## TASK
Write out, as an exact transcription, the line that has "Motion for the" and each line after it through the end of the data below.

··· DATASET EXCERPT ···

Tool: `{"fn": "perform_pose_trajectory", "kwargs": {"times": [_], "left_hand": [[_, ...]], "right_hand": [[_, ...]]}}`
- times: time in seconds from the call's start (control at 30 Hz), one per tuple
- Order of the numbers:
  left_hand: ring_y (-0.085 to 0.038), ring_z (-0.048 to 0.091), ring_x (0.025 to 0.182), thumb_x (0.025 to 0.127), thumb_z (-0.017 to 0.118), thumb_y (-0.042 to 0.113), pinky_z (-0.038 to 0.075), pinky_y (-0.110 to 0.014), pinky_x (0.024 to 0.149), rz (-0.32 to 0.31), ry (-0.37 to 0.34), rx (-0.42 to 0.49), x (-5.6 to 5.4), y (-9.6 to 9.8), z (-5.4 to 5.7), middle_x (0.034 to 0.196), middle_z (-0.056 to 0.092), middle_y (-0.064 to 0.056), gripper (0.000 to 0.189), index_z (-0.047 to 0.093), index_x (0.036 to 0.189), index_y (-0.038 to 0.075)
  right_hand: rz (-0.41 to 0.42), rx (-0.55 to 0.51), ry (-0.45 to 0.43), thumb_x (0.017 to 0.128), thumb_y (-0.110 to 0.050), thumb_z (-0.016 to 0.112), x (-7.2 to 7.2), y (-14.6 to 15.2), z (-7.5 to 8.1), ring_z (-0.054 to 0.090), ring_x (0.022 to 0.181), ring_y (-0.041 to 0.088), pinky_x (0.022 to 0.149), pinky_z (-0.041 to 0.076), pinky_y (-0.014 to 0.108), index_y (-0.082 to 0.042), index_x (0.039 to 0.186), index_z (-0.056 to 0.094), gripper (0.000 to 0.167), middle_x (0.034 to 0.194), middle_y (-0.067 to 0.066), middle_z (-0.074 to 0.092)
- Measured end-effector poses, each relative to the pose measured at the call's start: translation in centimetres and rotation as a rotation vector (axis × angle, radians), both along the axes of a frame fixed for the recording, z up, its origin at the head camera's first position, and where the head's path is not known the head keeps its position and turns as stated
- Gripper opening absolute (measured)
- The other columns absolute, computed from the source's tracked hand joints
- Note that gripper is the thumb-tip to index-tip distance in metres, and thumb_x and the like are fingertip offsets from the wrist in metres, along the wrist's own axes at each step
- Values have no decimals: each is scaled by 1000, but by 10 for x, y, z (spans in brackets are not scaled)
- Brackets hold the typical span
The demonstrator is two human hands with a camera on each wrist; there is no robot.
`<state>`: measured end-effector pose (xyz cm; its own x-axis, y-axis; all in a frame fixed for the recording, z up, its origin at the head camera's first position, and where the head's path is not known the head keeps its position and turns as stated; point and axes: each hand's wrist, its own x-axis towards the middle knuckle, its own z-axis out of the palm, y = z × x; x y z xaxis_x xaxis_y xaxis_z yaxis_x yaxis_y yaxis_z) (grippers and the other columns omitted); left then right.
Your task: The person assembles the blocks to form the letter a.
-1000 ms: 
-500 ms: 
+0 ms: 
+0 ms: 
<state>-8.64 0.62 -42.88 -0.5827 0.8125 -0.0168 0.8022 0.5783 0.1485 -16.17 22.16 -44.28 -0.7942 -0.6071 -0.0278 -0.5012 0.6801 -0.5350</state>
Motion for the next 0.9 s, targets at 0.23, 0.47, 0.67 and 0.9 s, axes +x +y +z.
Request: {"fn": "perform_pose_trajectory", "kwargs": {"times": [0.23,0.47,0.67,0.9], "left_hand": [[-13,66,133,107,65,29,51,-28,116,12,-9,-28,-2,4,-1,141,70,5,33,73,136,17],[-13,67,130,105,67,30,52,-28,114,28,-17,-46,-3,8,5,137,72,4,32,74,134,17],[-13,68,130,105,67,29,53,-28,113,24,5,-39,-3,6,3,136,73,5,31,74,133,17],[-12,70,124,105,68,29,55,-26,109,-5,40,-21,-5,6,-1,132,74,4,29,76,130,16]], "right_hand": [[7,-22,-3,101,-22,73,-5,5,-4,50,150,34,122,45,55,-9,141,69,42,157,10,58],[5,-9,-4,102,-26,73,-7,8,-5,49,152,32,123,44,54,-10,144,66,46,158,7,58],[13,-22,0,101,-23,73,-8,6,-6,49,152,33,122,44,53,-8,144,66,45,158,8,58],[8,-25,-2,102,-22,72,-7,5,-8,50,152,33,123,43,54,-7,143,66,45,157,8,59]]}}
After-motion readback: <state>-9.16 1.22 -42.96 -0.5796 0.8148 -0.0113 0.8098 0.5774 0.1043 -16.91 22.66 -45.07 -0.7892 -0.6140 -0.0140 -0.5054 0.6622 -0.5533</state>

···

## ANSWER SPACE
Motion for the next 0.9 s, targets at 0.23, 0.47, 0.67 and 0.9 s, axes +x +y +z.
Request: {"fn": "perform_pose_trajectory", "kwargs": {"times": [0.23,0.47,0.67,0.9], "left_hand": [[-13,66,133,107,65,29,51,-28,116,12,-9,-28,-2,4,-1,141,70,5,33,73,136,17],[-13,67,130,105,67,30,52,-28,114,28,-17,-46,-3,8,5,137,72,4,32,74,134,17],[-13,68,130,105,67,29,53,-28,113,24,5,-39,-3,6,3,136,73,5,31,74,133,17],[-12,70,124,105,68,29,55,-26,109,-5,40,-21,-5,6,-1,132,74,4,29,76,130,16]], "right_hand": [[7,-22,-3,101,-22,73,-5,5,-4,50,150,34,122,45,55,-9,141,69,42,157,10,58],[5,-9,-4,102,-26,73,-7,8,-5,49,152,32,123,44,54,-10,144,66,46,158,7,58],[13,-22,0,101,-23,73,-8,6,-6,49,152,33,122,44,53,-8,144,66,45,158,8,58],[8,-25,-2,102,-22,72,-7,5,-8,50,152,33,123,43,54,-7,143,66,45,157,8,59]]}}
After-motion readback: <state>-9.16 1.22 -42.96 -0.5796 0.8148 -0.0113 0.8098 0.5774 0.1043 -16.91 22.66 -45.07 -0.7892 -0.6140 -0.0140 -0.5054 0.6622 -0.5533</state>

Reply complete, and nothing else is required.